FIG. 2(b) shows the waveform after amplification and detection of the received ultrasonic electrical signal by the transmitter/receiver 1. The signal reflected from reflector A appears as EA, and the signal reflected from reflector B appears as EB. The transmitter/receiver 1 calculates the ratio between EA and EB, calculates the attenuation amount α per unit distance of sludge, etc. from Equation 3, extracts the corresponding concentration from this attenuation amount α, and generates a concentration indication signal. Output as .

[0021]

As explained above, the concentration measuring device of the present invention receives and amplifies ultrasonic waves reflected from a plurality of reflectors at different distances in the same direction with respect to the transducer.
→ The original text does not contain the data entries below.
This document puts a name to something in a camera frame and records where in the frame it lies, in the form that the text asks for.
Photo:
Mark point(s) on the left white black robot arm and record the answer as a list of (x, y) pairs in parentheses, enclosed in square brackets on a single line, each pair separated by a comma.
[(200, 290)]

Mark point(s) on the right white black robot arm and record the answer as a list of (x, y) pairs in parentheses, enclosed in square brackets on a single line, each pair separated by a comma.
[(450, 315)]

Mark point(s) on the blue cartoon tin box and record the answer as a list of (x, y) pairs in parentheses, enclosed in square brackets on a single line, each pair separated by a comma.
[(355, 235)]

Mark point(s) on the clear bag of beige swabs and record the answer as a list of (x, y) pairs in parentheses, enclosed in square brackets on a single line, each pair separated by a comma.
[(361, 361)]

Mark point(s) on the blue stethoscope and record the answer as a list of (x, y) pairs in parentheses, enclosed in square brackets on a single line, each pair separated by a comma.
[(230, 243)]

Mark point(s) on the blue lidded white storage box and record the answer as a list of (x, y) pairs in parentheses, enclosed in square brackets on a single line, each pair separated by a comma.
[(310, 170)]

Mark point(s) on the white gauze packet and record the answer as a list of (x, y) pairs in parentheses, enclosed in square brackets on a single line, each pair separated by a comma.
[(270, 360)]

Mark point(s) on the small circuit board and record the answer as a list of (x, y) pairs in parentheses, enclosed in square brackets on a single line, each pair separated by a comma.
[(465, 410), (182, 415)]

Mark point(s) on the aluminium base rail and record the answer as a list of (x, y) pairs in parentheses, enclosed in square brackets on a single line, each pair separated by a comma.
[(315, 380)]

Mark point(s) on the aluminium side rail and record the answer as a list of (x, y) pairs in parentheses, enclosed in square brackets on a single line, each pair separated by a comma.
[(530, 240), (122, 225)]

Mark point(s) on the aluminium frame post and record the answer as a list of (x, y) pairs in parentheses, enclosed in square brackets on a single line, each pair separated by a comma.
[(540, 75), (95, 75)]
By calculating the ratio of the detected outputs, the amount of attenuation per unit distance of sludge, etc. is determined, and the concentration corresponding to this amount of attenuation is indicated, so the transmission output, the conversion efficiency of the transducer, and the reception amplification This method has the advantage of being able to accurately measure concentration without being affected by changes over time or changes over time.

[Brief explanation of the drawing]

FIG. 1 is a block diagram showing the configuration of an apparatus according to an embodiment of the present invention.

FIG. 2 is a diagram showing a transmitted wave, a received wave, and a waveform after being amplified and detected by a transceiver in the device of the present invention.

FIG. 3 is a block diagram showing the configuration of a conventional concentration measuring device using ultrasonic waves.

[Explanation of symbols]

1 Transmitter/receiver 2 Transducer/receiver 3. Sludge, etc. 4 Transmitter 5 Receiver 6 Transmitter 7 Receiver A Reflector B Reflector

Claims (1)

[Claims] Claim 1: A transmitter that outputs a pulsed ultrasonic frequency signal; A receiver that can calculate the intensity ratio between input signals with a time difference; Converts the ultrasonic frequency signal from the transmitter into an ultrasonic wave. a transducer/receiver that converts the received ultrasonic wave into an ultrasonic frequency electrical signal and sends it to a receiver; An ultrasonic concentration measuring device comprising: a plurality of reflectors; and a plurality of reflectors.